I guess what I’m thinking of is something like FBAR. As a system scales up to hundreds of servers the up time and reliability becomes more important, it is sometimes necessary to take a short term view to keep a system working. The most important thing is that those short term views are totaled up and then logged as tickets, 1% of your severs crashing and needing a restart isn’t an issue, but if that 1% becomes 5% and then 10% it’s panic stations!

Summary

I think my mind is made up, a sentinel is needed to keep watch over a solution, and what’s crazy is that the more I think of it the more useful it seems and the more complicated it seems to become. As such I think I’m going to need help!

A bold new Ruby world

It’s something different

For a long time now I’ve been put off by Ruby, my interactions have been limited and most of my understanding of Ruby comes from Puppet. I’ve found it a bit of a pain, but the truth is that has nothing to do with Ruby as a language, it was more the packaging of gems and so forth. I really like the idea of yum repos and packaging systems, but Ruby uses gems, I still have no idea what they really are other than libraries to be used by your Ruby program, either way sometimes because of the quirks of yum repos and the lack of maintenance you aren’t always able to get the right version of the rubygems that you need for the application you are running. This alone was enough for me to avoid looking at Ruby as a go to programming language of choice.

In the past I’ve traditionally done my scripting in Bash, if things got difficult in Bash or it wasn’t quite suitable I’d fall back to Perl or PHP (PHP is definitely my go-to language) but with that said I can count the number of scripts I’ve had to write in Perl on my hands, and where possible I always go with Bash. Why? Well Why not?
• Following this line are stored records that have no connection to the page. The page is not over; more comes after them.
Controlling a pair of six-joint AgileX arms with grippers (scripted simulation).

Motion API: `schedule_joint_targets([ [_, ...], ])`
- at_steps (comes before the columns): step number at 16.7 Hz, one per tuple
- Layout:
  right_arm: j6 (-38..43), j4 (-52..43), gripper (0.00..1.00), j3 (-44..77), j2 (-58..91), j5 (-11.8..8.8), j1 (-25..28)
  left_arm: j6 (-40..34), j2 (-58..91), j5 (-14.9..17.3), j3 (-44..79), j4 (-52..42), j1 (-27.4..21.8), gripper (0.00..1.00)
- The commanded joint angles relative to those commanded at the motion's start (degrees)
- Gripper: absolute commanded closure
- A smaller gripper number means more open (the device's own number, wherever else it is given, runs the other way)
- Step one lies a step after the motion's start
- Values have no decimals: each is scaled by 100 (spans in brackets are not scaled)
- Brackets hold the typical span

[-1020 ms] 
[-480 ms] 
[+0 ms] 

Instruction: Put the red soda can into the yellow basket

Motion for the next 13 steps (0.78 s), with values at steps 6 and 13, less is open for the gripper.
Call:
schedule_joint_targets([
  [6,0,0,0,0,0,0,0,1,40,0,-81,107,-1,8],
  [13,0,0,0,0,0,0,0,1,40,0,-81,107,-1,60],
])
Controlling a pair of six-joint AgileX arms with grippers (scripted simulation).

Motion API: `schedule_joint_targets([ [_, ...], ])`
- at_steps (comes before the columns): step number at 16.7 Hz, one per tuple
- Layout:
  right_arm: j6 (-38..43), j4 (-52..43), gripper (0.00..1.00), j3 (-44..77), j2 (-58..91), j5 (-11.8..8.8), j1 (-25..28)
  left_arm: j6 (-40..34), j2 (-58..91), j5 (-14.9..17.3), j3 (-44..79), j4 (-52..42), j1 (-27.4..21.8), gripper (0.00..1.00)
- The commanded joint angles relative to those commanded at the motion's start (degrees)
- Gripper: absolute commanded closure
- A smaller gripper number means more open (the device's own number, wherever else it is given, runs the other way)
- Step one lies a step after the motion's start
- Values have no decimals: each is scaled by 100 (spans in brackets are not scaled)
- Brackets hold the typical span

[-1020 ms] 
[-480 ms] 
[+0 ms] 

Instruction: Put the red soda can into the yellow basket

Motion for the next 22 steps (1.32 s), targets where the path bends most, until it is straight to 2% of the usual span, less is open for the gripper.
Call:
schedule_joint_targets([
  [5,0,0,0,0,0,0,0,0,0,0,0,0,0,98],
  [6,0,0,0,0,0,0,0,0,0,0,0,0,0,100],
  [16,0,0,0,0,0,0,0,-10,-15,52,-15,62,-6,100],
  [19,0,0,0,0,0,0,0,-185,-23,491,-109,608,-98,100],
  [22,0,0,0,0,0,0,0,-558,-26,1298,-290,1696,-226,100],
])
It’s easier for most sysadmins without programming backgrounds to follow as in most cases you are using system commands combined within a framework of programming.

Which leads onto an interesting side note, Why are there sysadmins that can’t program! I guess it happens, and to be honest I was once described as having “no natural programming ability” by one of the college tutors, so i’m not saying I’m good. I do think that every sysadmin needs a fundamental understanding of conditionals, operators, looping and scoping… Again not saying I’m brilliant but I’ve had to learn and I also force myself to learn by writing scripts for things. A sysadmin who can’t write a script is as good as a lithium coated paper umbrella in a thunderstorm.

Moving along

So what was my first venture into Ruby? A simple monitoring script for Solr indexing. I thought about doing it in Bash, then quickly changed my mind, in short I was dealing with JSON and needed a slightly better way of dealing with the output and an easy way to deal with getting the JSON.
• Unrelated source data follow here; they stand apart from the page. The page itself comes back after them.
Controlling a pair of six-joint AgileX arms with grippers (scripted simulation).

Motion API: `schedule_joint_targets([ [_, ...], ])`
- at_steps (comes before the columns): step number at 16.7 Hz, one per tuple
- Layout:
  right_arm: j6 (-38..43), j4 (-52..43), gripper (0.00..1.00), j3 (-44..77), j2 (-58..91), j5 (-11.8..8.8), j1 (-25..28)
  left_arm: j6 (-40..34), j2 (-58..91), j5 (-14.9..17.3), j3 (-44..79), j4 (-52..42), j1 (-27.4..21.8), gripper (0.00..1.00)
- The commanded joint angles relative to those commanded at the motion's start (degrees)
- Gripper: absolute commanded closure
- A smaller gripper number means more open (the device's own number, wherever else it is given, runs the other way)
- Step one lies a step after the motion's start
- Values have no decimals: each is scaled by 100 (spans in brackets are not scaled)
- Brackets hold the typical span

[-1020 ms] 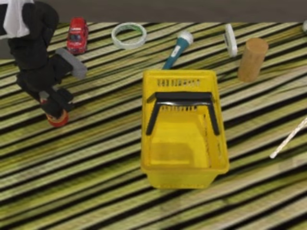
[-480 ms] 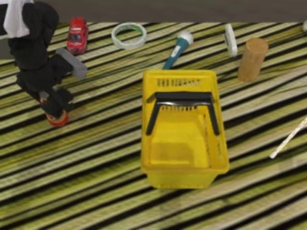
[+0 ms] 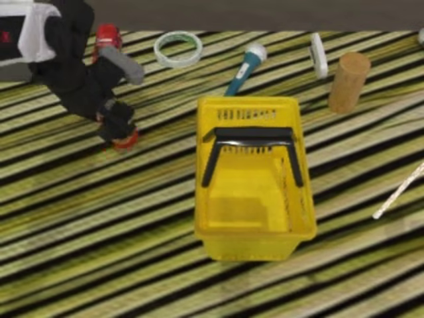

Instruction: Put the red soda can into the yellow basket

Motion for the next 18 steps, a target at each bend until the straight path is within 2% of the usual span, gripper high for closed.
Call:
schedule_joint_targets([
  [3,0,0,0,0,0,0,0,-533,-17,1055,-275,1531,-150,100],
  [9,0,0,0,0,0,0,0,-1816,-178,3433,-1040,5011,-476,100],
  [12,0,0,0,0,0,0,0,-2393,-357,4515,-1411,6565,-621,100],
  [15,0,0,0,0,0,0,0,-2814,-569,5368,-1679,7698,-732,100],
  [18,0,0,0,0,0,0,0,-3030,-724,5864,-1803,8290,-795,100],
])
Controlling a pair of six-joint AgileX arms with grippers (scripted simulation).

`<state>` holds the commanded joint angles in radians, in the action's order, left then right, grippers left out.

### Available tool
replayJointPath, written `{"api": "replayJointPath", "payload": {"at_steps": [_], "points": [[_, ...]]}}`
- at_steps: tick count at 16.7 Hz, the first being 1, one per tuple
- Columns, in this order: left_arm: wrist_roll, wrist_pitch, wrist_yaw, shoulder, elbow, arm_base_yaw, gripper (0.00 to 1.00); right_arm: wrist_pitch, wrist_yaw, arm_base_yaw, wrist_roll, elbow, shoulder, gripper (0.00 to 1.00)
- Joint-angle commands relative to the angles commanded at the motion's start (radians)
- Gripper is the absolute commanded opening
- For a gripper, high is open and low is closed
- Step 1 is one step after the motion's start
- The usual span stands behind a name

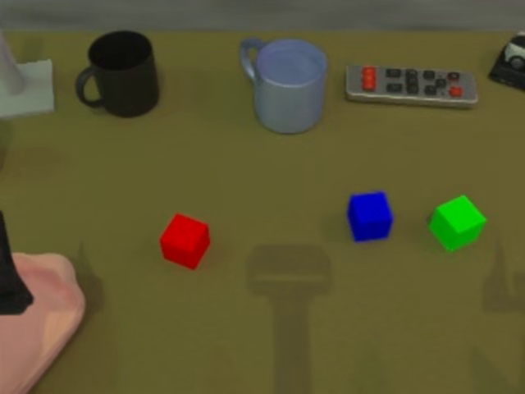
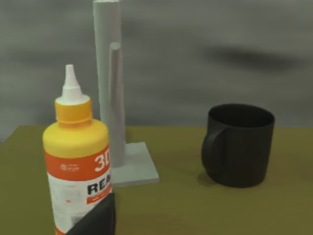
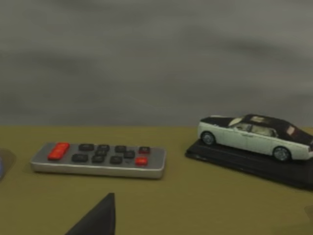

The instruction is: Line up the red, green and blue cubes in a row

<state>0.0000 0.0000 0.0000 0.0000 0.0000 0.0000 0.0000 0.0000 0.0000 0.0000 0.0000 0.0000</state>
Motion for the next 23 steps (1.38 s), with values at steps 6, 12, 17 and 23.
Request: {"api": "replayJointPath", "payload": {"at_steps": [6, 12, 17, 23], "points": [[-0.004, -0.072, 0.003, 0.104, 0.104, -0.035, 1.0, 0.0, 0.0, 0.0, 0.0, 0.0, 0.0, 1.0], [-0.017, -0.346, 0.002, 0.576, 0.496, -0.15, 1.0, 0.0, 0.0, 0.0, 0.0, 0.0, 0.0, 1.0], [-0.031, -0.643, 0.002, 1.146, 0.886, -0.269, 1.0, 0.0, 0.0, 0.0, 0.0, 0.0, 0.0, 1.0], [-0.046, -0.953, 0.005, 1.712, 1.297, -0.396, 1.0, 0.0, 0.0, 0.0, 0.0, 0.0, 0.0, 1.0]]}}
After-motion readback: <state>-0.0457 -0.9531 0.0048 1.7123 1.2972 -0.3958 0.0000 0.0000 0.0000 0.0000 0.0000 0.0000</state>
This is something I’ve done in the past but within PHP, so I thought it’d be a good comparison. I can honestly say I was rather surprised at how easy it was to get it working, I managed to Google for some code that got the JSON data and understand its use really easily, it wasn’t all obfuscated like some Perl stuff can be.

From what I can see thus far it is quite a reasonable language, its got some useful features and some flexibility but rather than being like Perl with hundreds of ways to do the same thing it has a small selection of ways to do each thing, so you can choose an appropriate style or just one that suits your coding style.

I’m tempted to start writing something a little more complicated to see how it is with that, I have no doubts it’ll be okay, but until I try I will not know.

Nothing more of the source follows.